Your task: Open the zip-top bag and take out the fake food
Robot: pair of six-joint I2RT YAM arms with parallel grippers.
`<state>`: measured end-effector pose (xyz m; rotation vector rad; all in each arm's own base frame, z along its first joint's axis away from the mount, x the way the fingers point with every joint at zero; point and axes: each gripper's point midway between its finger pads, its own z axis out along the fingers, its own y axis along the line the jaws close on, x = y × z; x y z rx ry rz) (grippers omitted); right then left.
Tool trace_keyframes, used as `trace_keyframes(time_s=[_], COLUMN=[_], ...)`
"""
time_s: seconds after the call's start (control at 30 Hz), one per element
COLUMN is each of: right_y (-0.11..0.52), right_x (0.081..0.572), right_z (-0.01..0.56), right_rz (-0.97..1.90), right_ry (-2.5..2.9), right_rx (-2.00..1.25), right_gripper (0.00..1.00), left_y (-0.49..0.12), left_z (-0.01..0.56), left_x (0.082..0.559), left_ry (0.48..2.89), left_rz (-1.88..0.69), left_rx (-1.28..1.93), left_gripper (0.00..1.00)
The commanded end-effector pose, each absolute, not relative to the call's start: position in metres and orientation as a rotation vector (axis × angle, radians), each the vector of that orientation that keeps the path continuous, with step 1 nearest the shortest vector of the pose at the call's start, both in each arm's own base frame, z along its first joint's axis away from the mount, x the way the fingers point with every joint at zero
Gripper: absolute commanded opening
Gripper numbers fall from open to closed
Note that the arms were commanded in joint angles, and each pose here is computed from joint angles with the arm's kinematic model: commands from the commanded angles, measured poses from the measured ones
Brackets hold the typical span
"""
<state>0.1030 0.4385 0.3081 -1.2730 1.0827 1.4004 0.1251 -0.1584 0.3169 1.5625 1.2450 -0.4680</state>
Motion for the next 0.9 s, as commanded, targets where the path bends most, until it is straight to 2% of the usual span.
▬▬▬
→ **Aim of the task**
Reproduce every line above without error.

→ **Worked solution**
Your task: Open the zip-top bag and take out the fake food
Robot: pair of six-joint I2RT YAM arms with parallel grippers.
`<state>`: measured end-effector pose (xyz m; rotation vector rad; all in each arm's own base frame, z along its first joint's axis away from the mount, x the way the fingers point with every joint at zero; point and axes: each gripper's point midway between its finger pads, its own z axis out along the fingers, its own y axis along the line the jaws close on, x = y × z; x y z rx ry rz) (grippers omitted); right then left.
Tool trace_keyframes, used as `trace_keyframes(time_s=[_], COLUMN=[_], ...)`
"""
time_s: seconds after the call's start (control at 30 Hz), one per element
COLUMN is each of: right_y (-0.11..0.52), right_x (0.081..0.572), right_z (-0.01..0.56), right_rz (-0.97..1.90), right_ry (-2.5..2.9), right_rx (-2.00..1.25), right_gripper (0.00..1.00), left_y (-0.49..0.12), left_z (-0.01..0.56), left_x (0.082..0.559), left_ry (0.48..2.89), left_rz (-1.88..0.69), left_rx (-1.28..1.93), left_gripper (0.00..1.00)
The commanded end-effector pose, each absolute, not relative to the call's start: position in metres and orientation as a rotation vector (axis × angle, radians), each the vector of that orientation that keeps the path continuous, with step 1 nearest the shortest vector of the pose at the call's start, both in each arm's own base frame, z along its first joint's axis away from the mount, x the way the fingers point with every joint at zero
Gripper: absolute commanded opening
Gripper numbers fall from open to closed
Note that the arms were commanded in joint angles, and each pose here is computed from joint angles with the arm's kinematic model: commands from the commanded angles, measured poses from the measured ones
Brackets hold the typical span
"""
<state>0.1030 0.4385 0.3081 -1.2730 1.0827 1.4004 0.1251 -0.1584 0.3169 1.5625 1.2450 -0.4680</state>
Motion for the next 0.9 s, as commanded, targets where the path bends most, until it is straight to 2% of the usual span.

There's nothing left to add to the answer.